Dallas- google, again, returned barely anything about scalers rules. I can gather that it has to deal with estimating or finding board feet of a log during the milling process.

cabmaker- yeah this is a pretty cool find, I just have a soft spot for old, strong tools. Of course, a framing square is not a striking or cutting tool, but this thing just feels durable. It does have a slight bend in the blade and still some rust and dings in it, but is still good for a straightedge, checking square, and layout of rafters and stairs.

I'm just really curious about the purpose of this. Dallas is probably right, it could be intended more for milling rather than framing.

JustJoe- Thanks for that. I sent this question to Stanley, too; I'll let you all know if/when I get a reply.


----------



## Matt59

Got a message back from Stanley; they told me what JustJoe did, that this square was made from 1911-1974.


----------



## intriguedengineer

First thing I learned way back in high school was that a framing square could solve most difficult geometry problems pronto. I was hooked ! I'm a math-loving engineer, and the people who invented these fine calculating tools two centuries before the microchip have my utmost respect. Plus they look so cool !

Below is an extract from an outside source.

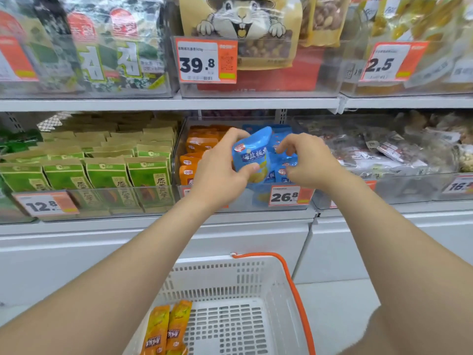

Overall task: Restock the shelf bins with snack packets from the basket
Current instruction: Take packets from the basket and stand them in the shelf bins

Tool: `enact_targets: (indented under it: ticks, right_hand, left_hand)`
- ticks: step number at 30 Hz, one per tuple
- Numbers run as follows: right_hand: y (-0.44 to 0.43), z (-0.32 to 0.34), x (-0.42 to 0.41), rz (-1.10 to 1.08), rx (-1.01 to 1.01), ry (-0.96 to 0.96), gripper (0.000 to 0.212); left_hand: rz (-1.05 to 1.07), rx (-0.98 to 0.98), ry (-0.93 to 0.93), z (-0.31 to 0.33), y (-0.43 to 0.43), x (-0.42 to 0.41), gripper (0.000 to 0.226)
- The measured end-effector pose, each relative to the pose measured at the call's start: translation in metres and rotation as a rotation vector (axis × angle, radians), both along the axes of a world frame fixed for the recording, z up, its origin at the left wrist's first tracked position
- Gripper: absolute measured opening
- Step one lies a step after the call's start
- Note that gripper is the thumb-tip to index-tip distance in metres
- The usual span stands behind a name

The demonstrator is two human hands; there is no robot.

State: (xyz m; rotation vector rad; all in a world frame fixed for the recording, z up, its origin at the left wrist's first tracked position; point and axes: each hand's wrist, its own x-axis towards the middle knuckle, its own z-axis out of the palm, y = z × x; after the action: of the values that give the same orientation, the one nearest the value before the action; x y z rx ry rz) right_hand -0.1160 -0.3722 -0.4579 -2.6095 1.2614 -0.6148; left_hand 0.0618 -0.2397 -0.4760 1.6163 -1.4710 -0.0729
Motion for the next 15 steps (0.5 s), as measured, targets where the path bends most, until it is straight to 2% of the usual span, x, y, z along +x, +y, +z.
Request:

If interested in an easy learning tool, check out Essential Guide to the Steel Square by Ken Horner. http://www.amazon.com/Essential-Guide-Steel-Square-Problem-Solving/dp/1565233425/ref=sr_1_1?ie=UTF8&qid=1404156758&sr=8-1&keywords=framing+square+books

His explanations of the requisite math tools are crystal clear, and he provides plenty of examples and problems to give one a sense of immediate competence. Happy exploring !


----------